Eu não tenho medo de escuro. Não tenho (muito) medo de fazer reportagens durante operações em favelas. Não tenho medo de andar em rua vazia. Não tenho (muito) medo de assombração.
Mas admito: não me dou bem com nenhum ser vivo que tenha mais de quatro patas. Há alguns de quatro patas (a maioria jornalistas) que eu não gosto, admito, mas passou disso, sem chance de negociação. A barata, por exemplo, é um bicho que a Marcele consegue até pegar com a mão, em caso de necessidade. Eu creio que se for me dada a opção de pegar uma barata com a mão ou enfrentar um leão que tenha passado uma semana comendo iogurte, bom, escolho o leão meio que de olho na barata. Vai que ela passa por cima de mim enquanto o leão estiver dilacerando meu tórax?
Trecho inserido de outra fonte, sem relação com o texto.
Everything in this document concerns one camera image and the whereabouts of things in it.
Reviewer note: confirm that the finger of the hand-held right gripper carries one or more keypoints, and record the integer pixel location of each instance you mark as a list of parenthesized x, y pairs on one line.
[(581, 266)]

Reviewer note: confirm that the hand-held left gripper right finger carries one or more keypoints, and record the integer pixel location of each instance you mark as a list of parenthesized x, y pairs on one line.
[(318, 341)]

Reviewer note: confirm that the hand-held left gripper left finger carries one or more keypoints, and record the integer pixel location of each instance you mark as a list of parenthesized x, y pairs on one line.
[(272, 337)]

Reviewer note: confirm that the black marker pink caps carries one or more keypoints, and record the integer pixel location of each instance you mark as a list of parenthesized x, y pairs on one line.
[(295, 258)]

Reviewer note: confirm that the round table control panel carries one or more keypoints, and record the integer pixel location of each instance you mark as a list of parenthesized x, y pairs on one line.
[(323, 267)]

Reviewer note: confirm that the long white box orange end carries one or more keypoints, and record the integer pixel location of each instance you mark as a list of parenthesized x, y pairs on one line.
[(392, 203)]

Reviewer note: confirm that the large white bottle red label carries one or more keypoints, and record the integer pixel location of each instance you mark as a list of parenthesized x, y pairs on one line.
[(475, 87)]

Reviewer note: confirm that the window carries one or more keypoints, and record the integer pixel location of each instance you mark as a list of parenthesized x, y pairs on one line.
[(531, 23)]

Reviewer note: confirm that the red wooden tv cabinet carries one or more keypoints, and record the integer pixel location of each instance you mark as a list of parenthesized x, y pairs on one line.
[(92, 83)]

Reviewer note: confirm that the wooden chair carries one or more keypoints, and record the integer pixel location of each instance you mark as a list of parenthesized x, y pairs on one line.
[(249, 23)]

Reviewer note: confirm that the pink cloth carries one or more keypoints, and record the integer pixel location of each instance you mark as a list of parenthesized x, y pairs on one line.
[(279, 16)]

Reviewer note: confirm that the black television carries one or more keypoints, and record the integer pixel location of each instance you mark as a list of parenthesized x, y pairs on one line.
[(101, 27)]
Deste modo, quando a Marcele me avisou pelo Google Chat que na nossa sala havia uma mariposa que, calculo eu, tinha mais ou menos a envergadura de um albatroz, fiquei em dúvidas se voltava para casa ou não.
Pensei até em chamar uma equipe do Batalhão de Polícia Florestal e de Meio Ambiente (BPFMA) para recolher a mariposa, mas os caras mal têm carro e equipamento para cuidar das florestas, estava arriscado eu ser preso se chamasse. Um amigo que trabalha com o BPFMA ainda me enviou um email zoando: "Se a sra. De Almeida matar a mariposa, estará cometendo crime ambiental!". Quer dizer, zoando não, do jeito que o cara é dedicado ao trabalho dele de meio ambiente, poderia estar falando sério!
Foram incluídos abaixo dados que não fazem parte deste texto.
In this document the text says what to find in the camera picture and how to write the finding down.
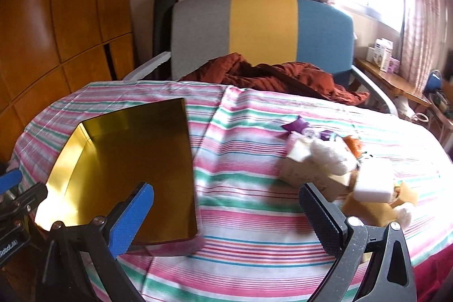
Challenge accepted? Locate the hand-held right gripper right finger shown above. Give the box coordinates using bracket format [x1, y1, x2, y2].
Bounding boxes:
[298, 183, 418, 302]

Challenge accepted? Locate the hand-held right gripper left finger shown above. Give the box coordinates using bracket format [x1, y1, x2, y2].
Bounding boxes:
[37, 182, 155, 302]

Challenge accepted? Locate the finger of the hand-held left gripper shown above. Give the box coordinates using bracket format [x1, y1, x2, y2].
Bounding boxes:
[0, 183, 48, 222]
[0, 169, 23, 196]

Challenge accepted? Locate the green and white carton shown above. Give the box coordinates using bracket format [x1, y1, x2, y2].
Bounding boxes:
[281, 136, 351, 201]

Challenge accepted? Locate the white packet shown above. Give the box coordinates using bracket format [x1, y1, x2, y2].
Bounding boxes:
[311, 137, 359, 176]

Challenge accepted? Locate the gold rectangular box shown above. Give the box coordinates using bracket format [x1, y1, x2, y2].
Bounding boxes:
[34, 97, 198, 247]

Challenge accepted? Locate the orange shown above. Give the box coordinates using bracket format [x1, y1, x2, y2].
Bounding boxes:
[345, 135, 364, 156]

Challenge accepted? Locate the clear plastic bag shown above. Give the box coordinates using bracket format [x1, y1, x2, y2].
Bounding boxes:
[396, 202, 415, 228]

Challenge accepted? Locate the small yellow sponge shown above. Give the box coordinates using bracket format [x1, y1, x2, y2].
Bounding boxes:
[396, 182, 419, 204]

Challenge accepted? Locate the purple toy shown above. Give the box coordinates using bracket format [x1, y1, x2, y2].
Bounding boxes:
[282, 115, 312, 140]

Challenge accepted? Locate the striped pink green sheet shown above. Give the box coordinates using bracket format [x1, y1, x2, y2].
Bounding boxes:
[10, 81, 453, 302]

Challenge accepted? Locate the red-brown jacket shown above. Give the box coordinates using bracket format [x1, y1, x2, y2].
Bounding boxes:
[179, 53, 370, 106]

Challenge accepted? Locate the wooden side desk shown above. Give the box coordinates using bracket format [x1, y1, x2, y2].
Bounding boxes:
[354, 57, 432, 119]

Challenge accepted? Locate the wooden wardrobe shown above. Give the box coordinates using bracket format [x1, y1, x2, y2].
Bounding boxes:
[0, 0, 137, 161]

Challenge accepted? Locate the blue bag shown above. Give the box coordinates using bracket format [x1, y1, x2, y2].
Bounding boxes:
[425, 70, 444, 95]

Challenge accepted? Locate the grey yellow blue chair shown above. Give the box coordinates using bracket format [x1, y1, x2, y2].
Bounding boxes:
[122, 0, 399, 115]

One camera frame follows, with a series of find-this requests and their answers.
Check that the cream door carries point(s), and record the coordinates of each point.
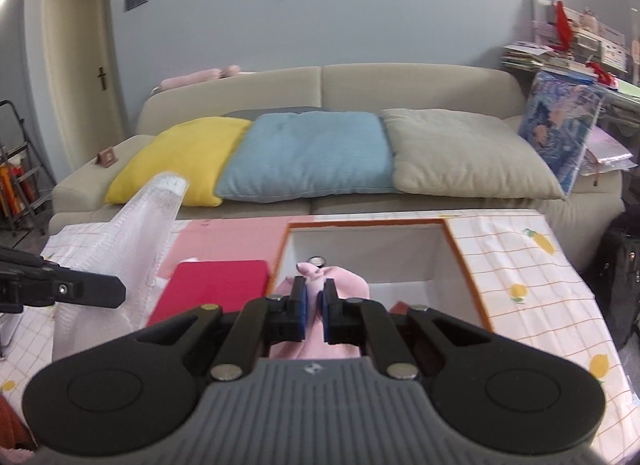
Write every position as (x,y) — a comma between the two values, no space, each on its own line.
(75,60)

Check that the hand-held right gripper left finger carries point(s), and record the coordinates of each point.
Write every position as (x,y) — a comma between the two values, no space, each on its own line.
(300,310)

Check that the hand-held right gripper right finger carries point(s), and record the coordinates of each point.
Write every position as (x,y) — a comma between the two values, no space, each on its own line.
(328,312)

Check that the pink plastic folder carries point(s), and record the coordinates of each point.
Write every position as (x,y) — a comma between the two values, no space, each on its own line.
(610,150)

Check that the pink fluffy cloth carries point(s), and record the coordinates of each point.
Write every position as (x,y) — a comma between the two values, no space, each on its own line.
(12,457)

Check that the beige sofa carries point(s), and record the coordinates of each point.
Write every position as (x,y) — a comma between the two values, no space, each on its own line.
(410,85)

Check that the grey wall switch panel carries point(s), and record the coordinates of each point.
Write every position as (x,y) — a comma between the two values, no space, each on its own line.
(136,0)

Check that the red cushion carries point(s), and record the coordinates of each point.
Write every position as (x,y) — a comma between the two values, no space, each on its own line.
(10,420)

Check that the yellow pillow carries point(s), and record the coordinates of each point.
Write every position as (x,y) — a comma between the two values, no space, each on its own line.
(195,155)

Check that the pink plush toy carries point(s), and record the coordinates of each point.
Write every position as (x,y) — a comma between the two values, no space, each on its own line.
(195,77)

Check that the blue printed pillow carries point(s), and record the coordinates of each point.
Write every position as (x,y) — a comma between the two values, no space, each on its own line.
(560,125)

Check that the checked lemon tablecloth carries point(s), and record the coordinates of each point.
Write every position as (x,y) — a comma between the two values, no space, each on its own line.
(525,305)

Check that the cluttered white desk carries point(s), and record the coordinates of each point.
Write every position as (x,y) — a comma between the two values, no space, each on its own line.
(600,50)

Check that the small brown box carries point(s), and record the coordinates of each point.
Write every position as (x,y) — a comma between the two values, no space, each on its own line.
(107,157)

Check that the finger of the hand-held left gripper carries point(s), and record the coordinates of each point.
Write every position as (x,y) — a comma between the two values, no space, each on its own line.
(85,291)
(20,257)

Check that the beige pillow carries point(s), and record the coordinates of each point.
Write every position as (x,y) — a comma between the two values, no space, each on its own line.
(465,150)

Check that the light blue pillow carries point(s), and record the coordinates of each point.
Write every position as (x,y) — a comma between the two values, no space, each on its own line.
(310,155)

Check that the red hanging ornament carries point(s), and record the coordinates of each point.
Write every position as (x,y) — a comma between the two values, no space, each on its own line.
(562,25)

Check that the white mesh cloth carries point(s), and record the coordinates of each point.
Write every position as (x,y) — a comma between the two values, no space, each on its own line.
(140,225)

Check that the black backpack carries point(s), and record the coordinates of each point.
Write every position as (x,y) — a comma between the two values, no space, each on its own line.
(620,280)

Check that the orange cardboard box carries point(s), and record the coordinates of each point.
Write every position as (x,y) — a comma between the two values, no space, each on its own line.
(390,255)

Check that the pink table mat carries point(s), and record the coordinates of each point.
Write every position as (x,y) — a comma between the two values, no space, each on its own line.
(230,240)

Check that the red lidded plastic container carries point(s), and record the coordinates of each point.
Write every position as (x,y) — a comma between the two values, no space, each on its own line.
(215,285)

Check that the pink soft cloth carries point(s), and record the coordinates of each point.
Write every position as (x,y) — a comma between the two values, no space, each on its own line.
(347,285)
Cheguei em casa depois de uma hora e meia, a sala já estava desocupada pela tropa inimiga. A Marcele havia conseguido aprisionar a mariposa em um pote plástico e, aos poucos, jogou a dita pela janela da sala. A mariposa provavelmente agiu por puro reflexo: procurou a primeira luz em uma janela aberta que era...tchan, tchan, tchan, tchan: o banheiro. E lá se instalou.
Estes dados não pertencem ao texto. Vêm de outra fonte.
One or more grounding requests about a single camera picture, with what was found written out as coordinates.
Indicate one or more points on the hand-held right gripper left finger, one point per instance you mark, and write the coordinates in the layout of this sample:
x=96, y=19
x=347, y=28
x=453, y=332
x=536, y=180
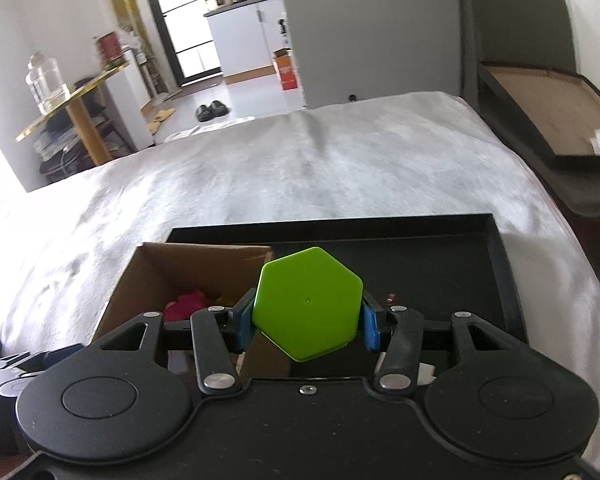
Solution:
x=241, y=327

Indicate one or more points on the black tray with brown bottom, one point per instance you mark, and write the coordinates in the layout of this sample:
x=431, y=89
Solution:
x=540, y=105

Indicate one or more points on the pink toy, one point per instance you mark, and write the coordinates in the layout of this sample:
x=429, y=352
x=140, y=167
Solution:
x=185, y=305

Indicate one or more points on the yellow table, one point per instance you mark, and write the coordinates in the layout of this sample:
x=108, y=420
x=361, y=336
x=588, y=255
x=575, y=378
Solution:
x=87, y=125

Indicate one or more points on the white blanket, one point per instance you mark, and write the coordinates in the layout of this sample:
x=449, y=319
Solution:
x=305, y=170

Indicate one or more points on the orange cardboard box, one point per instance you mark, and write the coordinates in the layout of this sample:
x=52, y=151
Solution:
x=286, y=71

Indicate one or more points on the white kitchen cabinet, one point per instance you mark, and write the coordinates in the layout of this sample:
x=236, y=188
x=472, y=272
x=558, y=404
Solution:
x=245, y=40

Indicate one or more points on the green hexagonal box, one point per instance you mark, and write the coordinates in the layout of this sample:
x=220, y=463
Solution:
x=307, y=305

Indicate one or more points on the small white cabinet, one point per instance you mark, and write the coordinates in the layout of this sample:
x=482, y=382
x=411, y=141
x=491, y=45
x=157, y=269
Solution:
x=130, y=102

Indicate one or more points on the pile of things under table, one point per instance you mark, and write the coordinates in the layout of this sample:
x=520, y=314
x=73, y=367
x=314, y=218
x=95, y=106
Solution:
x=62, y=152

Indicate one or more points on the grey sofa chair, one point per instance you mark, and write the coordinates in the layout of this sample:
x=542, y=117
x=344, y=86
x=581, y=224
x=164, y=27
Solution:
x=515, y=20

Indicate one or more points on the tan slipper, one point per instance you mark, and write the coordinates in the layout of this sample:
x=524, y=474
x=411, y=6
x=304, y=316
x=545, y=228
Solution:
x=163, y=115

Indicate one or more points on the black slipper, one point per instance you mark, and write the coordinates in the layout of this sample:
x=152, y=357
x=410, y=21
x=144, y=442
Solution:
x=203, y=112
x=219, y=108

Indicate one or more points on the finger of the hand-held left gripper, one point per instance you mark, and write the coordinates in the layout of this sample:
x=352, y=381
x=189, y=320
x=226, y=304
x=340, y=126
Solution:
x=60, y=356

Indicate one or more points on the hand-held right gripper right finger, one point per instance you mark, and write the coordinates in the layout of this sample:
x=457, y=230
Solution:
x=371, y=330

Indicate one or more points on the red box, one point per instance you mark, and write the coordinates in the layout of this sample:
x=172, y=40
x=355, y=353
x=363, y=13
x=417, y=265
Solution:
x=110, y=46

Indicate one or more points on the dark doormat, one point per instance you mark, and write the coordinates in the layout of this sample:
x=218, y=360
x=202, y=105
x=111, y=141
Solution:
x=197, y=89

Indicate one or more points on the black-framed glass door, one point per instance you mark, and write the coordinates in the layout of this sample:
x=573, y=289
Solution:
x=185, y=20

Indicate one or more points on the white cloth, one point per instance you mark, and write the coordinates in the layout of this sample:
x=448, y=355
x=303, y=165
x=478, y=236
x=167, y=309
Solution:
x=205, y=130

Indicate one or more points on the glass jar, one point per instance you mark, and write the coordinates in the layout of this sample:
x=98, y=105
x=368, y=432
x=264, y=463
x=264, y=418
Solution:
x=45, y=82

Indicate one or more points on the black plastic tray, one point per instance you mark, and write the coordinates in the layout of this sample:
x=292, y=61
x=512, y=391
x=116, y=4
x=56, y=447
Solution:
x=430, y=270
Marcele fechou a porta e assim passamos a usar o banheiro de empregada doméstica para as necessidades básicas. O chuveiro de lá é elétrico, mas temos um problema: algum defeito no escoamento faz com que, ao tomar banho, toda a cozinha e o corredor fiquem completamente alagados, tal e qual a Praça da Bandeira em dia de temporal.
O pior: quando eu cheguei em casa, Marcele estava expulsando uma formiga estilo saúva, bem grande, de sua panturrilha. Na cozinha, formigas pequenas e viciadas em doce faziam uma fila que, desenrolada, poderia se estender pela Ponte Rio-Niterói. Quando a Marcele (claro) resolveu entrar no banheiro e ver se a mariposa tinha ido embora, deu de cara com um filhote de barata.
Nossa casa, onde moramos há dois anos, nunca teve insetos. Estou desconfiado de uma conspiração. Talvez dos vizinhos, cansados de nossa vida noturna. Ou dos insetos mesmo, sei lá.
Sei que é dura a vida de esposa de Gustavo, coitada.